Exercise directions: The stretch from the line with "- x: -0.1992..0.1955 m" through the line with "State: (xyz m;" in the records below: write it out exactly, and nothing else.

Data provided:
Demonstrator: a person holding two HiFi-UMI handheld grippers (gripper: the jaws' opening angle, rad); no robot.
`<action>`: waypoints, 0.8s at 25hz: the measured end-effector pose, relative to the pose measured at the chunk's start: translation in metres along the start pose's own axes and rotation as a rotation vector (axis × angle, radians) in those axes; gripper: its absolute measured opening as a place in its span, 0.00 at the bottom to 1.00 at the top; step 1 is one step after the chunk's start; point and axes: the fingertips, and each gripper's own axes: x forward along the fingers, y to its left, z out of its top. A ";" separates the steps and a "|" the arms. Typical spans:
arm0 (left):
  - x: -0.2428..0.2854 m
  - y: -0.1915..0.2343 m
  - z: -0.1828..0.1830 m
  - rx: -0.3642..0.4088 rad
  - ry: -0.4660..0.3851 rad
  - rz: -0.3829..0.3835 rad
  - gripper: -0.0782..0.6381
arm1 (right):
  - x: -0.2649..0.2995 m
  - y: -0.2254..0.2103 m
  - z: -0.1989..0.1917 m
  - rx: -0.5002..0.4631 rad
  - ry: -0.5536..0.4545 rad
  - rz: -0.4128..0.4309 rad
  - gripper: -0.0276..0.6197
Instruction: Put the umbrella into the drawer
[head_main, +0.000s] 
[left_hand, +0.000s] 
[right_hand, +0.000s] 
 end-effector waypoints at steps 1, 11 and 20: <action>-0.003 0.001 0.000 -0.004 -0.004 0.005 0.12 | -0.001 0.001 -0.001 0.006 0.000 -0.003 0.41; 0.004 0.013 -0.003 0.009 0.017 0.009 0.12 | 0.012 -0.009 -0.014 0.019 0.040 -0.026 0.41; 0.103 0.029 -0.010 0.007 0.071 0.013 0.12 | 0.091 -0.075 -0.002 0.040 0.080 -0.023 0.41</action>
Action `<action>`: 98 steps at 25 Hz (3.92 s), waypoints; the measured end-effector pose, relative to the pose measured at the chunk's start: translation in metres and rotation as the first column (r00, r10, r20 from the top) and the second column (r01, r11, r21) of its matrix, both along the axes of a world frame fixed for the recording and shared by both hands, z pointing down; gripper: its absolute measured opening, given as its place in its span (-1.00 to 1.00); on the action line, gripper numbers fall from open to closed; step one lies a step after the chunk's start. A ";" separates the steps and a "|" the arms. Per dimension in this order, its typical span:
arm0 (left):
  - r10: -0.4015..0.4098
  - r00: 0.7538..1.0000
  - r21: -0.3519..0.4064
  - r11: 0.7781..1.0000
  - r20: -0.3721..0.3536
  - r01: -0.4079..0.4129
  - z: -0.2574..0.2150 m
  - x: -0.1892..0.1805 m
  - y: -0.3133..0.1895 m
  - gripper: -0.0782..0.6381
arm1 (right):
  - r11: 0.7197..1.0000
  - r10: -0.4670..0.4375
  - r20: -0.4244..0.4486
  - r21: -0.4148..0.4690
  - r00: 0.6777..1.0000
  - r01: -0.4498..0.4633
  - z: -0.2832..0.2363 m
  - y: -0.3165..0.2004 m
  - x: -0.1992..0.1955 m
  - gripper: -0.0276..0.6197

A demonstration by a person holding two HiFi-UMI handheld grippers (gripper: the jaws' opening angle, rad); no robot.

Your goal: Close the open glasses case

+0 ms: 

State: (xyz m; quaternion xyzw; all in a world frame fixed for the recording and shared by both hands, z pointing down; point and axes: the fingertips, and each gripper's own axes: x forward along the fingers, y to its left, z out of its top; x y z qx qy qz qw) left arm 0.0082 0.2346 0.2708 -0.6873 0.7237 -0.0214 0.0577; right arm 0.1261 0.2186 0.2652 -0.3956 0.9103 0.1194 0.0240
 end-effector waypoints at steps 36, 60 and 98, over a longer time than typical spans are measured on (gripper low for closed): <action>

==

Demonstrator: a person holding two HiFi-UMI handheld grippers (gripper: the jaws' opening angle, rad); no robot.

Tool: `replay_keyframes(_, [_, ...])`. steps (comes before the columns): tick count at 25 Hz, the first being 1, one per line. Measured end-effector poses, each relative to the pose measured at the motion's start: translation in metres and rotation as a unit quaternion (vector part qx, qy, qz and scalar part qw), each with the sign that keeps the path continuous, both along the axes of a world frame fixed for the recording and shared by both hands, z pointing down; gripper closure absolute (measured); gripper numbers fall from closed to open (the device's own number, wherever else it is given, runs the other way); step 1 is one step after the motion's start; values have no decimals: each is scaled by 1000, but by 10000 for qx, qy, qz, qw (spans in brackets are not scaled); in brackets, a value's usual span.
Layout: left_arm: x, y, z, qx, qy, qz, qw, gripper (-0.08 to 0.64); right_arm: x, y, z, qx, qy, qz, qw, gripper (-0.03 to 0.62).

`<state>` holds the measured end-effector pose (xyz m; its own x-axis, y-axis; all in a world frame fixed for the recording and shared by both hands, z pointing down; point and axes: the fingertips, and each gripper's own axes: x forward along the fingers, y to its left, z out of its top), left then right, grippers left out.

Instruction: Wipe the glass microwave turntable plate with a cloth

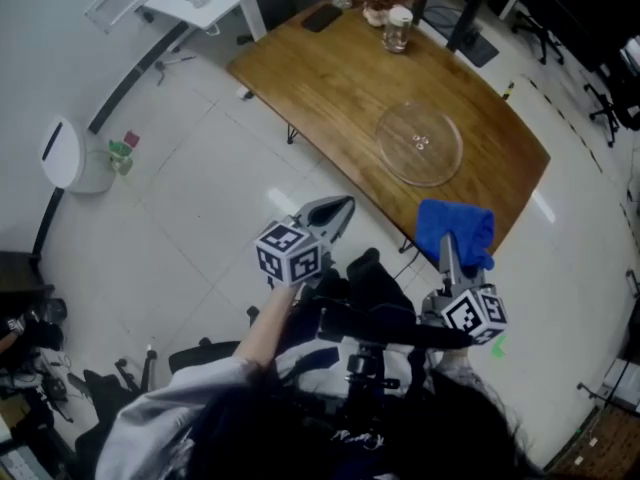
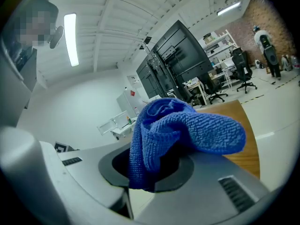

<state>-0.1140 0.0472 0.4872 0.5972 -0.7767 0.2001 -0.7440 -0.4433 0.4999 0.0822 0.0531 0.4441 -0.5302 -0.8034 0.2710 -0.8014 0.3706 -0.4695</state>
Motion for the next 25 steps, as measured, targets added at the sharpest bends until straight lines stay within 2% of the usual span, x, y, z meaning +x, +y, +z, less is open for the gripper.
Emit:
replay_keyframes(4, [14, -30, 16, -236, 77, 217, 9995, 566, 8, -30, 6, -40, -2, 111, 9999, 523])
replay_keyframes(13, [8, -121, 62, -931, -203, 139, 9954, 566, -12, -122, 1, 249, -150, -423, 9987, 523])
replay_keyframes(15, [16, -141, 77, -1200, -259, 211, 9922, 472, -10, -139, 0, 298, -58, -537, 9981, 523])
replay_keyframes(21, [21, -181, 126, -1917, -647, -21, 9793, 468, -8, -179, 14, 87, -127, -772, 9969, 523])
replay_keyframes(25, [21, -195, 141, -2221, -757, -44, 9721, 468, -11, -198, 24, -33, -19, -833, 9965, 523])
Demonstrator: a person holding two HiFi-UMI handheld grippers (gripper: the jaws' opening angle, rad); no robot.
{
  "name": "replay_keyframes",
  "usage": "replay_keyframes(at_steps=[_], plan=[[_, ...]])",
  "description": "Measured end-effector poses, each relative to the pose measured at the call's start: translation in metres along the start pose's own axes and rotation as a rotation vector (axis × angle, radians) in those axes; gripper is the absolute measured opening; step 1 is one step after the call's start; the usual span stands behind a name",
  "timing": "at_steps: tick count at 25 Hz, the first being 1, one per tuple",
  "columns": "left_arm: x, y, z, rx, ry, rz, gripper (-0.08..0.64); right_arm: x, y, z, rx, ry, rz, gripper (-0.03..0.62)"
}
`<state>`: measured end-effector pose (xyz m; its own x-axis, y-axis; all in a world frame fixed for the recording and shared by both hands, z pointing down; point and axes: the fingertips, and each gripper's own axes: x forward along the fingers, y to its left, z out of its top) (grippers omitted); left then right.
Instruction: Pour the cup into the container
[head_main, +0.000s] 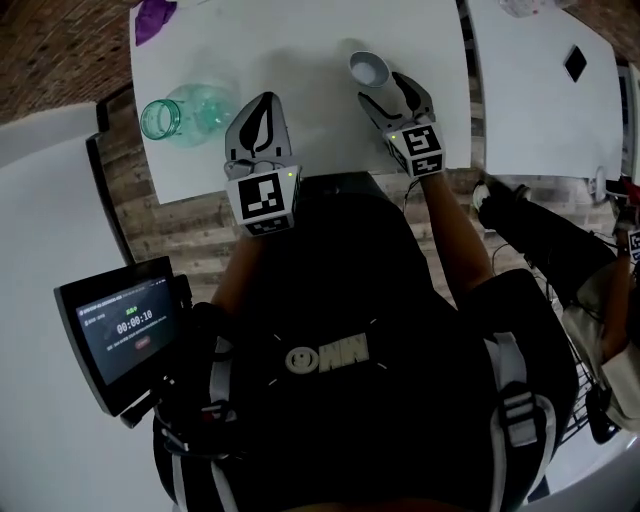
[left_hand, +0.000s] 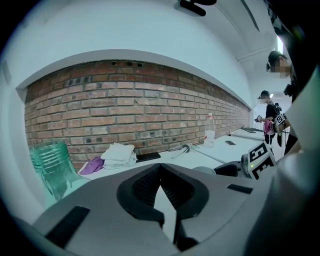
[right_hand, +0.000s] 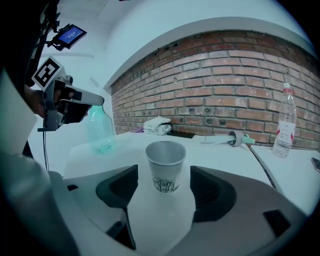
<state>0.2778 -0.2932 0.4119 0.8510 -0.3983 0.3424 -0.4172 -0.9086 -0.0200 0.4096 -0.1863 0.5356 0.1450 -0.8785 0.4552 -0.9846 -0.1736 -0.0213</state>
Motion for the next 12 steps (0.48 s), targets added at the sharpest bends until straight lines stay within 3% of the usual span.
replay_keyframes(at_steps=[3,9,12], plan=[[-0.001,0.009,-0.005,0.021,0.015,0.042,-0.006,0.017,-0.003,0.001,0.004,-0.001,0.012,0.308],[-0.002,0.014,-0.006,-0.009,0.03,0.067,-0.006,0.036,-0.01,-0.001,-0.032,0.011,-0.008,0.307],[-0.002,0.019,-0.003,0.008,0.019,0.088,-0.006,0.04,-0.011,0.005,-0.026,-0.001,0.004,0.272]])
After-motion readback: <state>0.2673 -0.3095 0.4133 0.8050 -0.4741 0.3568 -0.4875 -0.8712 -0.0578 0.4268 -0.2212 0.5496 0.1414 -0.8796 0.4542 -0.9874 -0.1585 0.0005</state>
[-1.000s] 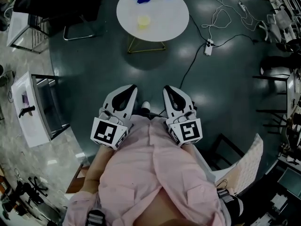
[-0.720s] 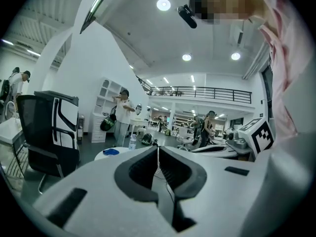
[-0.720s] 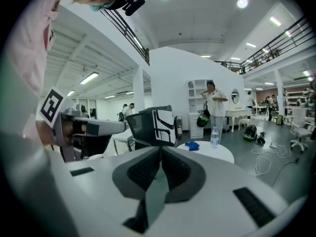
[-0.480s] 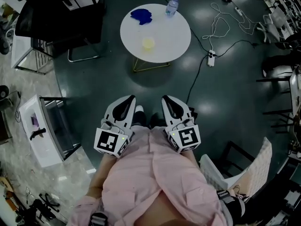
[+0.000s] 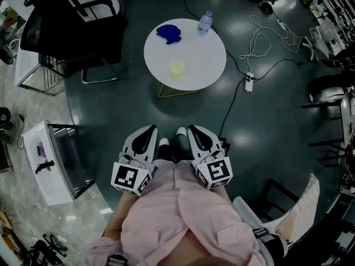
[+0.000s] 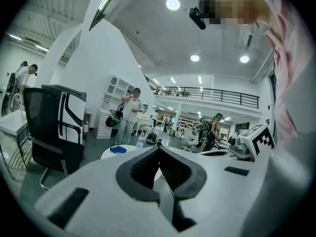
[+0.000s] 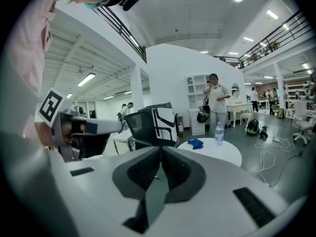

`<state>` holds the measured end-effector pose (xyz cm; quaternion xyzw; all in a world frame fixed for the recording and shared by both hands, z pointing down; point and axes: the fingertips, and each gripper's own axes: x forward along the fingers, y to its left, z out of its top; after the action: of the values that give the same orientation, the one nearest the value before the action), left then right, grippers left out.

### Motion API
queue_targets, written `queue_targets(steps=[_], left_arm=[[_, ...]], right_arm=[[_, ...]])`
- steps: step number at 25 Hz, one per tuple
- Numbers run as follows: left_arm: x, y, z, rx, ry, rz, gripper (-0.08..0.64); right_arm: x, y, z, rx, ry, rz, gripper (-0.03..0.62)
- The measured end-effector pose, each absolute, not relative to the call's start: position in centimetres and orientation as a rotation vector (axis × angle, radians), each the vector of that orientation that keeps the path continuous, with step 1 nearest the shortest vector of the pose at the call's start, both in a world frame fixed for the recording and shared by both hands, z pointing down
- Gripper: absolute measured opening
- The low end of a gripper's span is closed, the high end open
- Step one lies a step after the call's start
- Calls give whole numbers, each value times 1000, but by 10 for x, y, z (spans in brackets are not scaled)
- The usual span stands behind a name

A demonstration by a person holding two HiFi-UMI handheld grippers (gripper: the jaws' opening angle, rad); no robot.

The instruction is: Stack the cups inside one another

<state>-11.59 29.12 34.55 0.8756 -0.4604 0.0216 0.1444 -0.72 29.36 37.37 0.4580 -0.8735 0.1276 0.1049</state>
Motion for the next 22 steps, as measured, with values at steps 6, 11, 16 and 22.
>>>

Result of this task:
  - x: -0.1992..0.1955 m
  - gripper: -0.0276..0.6197

A demonstration by a person holding two HiFi-UMI handheld grippers (gripper: the jaws' opening angle, rad); no robot.

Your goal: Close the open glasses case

+0 ms: 

State: (xyz m; quaternion xyzw; all in a world frame fixed for the recording and shared by both hands, z pointing down; point and axes: the fingertips, and each gripper's own axes: x forward along the fingers, y to its left, z out of its top; x y z qx qy qz qw) left arm 0.0082 0.2346 0.2708 -0.6873 0.7237 -0.0214 0.0577; right arm 0.1261 0.2186 0.2652 -0.3956 0.9103 0.1194 0.0240

This completes the output.